Your goal: Here the job is to retype the data word for word while leaving the pictures aside.

Collected data:

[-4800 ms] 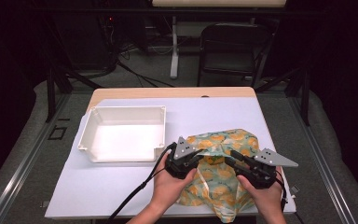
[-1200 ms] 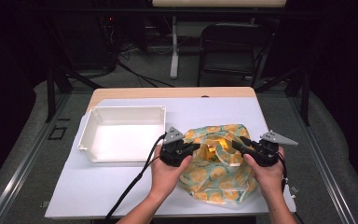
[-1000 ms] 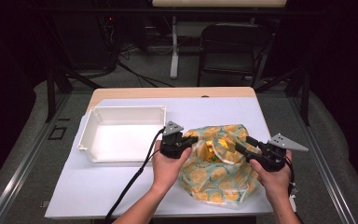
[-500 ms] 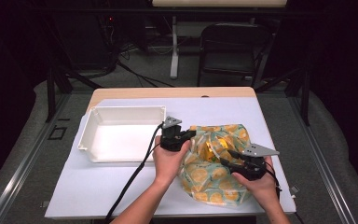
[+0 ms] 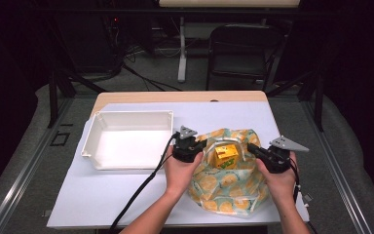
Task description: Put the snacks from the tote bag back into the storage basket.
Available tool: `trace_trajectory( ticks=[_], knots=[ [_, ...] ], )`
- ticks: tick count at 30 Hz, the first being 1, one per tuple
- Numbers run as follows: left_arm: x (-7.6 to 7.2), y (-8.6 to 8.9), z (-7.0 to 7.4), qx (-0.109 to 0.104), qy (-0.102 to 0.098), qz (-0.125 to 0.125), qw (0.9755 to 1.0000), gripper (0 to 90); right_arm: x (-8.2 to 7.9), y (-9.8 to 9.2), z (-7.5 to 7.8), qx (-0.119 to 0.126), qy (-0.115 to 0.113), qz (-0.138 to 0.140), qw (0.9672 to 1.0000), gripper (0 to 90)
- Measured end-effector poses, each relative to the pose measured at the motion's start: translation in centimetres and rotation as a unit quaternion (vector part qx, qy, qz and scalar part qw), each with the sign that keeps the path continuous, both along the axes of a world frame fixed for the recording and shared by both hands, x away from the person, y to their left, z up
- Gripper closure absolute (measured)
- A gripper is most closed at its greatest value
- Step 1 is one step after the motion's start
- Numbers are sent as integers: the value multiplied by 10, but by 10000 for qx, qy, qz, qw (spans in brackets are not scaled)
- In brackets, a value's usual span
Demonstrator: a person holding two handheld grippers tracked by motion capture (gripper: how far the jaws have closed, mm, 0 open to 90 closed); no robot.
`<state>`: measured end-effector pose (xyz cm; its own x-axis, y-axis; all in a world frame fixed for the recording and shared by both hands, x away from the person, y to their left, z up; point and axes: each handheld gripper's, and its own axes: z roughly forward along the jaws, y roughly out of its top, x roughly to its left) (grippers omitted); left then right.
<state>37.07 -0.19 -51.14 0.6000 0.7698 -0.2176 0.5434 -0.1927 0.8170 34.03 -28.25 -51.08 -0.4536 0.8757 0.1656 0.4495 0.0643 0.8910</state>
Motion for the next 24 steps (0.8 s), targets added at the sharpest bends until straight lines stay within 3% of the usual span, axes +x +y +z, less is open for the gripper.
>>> trace_trajectory(
  ticks=[2, 7, 9, 10, 12, 14, 18, 20, 23, 24],
  knots=[
    [-2, -6, -12, 198, 59, 33, 9998, 895, 8, 1, -10, 72, 238, -49, 9997, 900],
    [2, -7, -32, 500, 228, 211, 9983, 894, 21, 3, -35, -105, 894, -163, 9958, 900],
    [5, -9, -47, 923, 352, 289, 9947, 894, 27, 1, -45, -261, 1188, -199, 9924, 900],
    [5, -10, -52, 997, 418, 265, 9938, 894, 29, -1, -50, -312, 1321, -248, 9904, 900],
    [3, -9, -54, 1003, 285, 301, 9941, 893, 31, -6, -55, -124, 1451, -242, 9890, 900],
    [3, -9, -53, 966, 267, 275, 9946, 872, 30, -7, -53, -70, 1402, -220, 9899, 886],
    [-2, -4, -44, 838, 166, 186, 9962, 725, 19, -10, -37, 7, 1008, -162, 9948, 772],
    [-9, 3, -26, 511, -40, 41, 9987, 711, 10, -12, -24, 90, 705, -114, 9974, 677],
    [-18, 11, -7, 226, -182, -24, 9996, 622, -10, -13, -3, 226, 177, 29, 9996, 608],
    [-21, 14, -2, 127, -211, -23, 9997, 598, -16, -14, 3, 166, 92, 15, 9998, 588]
  ],
)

Result of this exercise:
[-4800 ms] 
[-1200 ms] 
[-1000 ms] 
[-500 ms] 
[+0 ms] 
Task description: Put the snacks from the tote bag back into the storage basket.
Available tool: `trace_trajectory( ticks=[_], knots=[ [_, ...] ], )`
- ticks: tick count at 30 Hz, the first being 1, one per tuple
- Numbers run as follows: left_arm: x (-7.6 to 7.2), y (-8.6 to 8.9), z (-7.0 to 7.4), qx (-0.109 to 0.104), qy (-0.102 to 0.098), qz (-0.125 to 0.125), qw (0.9755 to 1.0000), gripper (0 to 90); right_arm: x (-8.2 to 7.9), y (-9.8 to 9.2), z (-7.5 to 7.8), qx (-0.119 to 0.126), qy (-0.115 to 0.113), qz (-0.138 to 0.140), qw (0.9672 to 1.0000), gripper (0 to 90)
- Measured end-effector poses, each relative to the pose measured at the motion's start: translation in centimetres and rotation as a unit quaternion (vector part qx, qy, qz and scalar part qw), each with the sign that keeps the path continuous, both along the axes of a world frame fixed for the recording and shared by both hands, x away from the person, y to their left, z up
- Gripper closure absolute (measured)
- A gripper is most closed at its greatest value
- Step 1 is one step after the motion's start
- Numbers are sent as integers: the value multiplied by 10, but by 10000 for qx, qy, qz, qw (spans in brackets are not scaled)
- In brackets, a value's usual span
Demonstrator: a person holding two handheld grippers tracked by motion capture (gripper: how far the jaws have closed, mm, 0 open to 90 closed); no robot.
`<state>`: measured end-effector pose (xyz cm; its own x-axis, y-axis; all in a world frame fixed for the recording and shared by both hands, x away from the person, y to their left, z up; point and axes: each handheld gripper's, and its own axes: z roughly forward along the jaws, y roughly out of its top, x roughly to its left) (grippers omitted); left then right.
<state>37.07 -0.19 -51.14 0.6000 0.7698 -0.2176 0.5434 -0.1927 0.8170 34.03 -28.25 -51.08 -0.4536 0.8757 0.1656 0.4495 0.0643 0.8910</state>
Motion for the next 24 steps (0.8 s), targets added at the sharpest bends until straight lines stay within 3% of the usual span, axes +x +y +z, less is open for the gripper.
>>> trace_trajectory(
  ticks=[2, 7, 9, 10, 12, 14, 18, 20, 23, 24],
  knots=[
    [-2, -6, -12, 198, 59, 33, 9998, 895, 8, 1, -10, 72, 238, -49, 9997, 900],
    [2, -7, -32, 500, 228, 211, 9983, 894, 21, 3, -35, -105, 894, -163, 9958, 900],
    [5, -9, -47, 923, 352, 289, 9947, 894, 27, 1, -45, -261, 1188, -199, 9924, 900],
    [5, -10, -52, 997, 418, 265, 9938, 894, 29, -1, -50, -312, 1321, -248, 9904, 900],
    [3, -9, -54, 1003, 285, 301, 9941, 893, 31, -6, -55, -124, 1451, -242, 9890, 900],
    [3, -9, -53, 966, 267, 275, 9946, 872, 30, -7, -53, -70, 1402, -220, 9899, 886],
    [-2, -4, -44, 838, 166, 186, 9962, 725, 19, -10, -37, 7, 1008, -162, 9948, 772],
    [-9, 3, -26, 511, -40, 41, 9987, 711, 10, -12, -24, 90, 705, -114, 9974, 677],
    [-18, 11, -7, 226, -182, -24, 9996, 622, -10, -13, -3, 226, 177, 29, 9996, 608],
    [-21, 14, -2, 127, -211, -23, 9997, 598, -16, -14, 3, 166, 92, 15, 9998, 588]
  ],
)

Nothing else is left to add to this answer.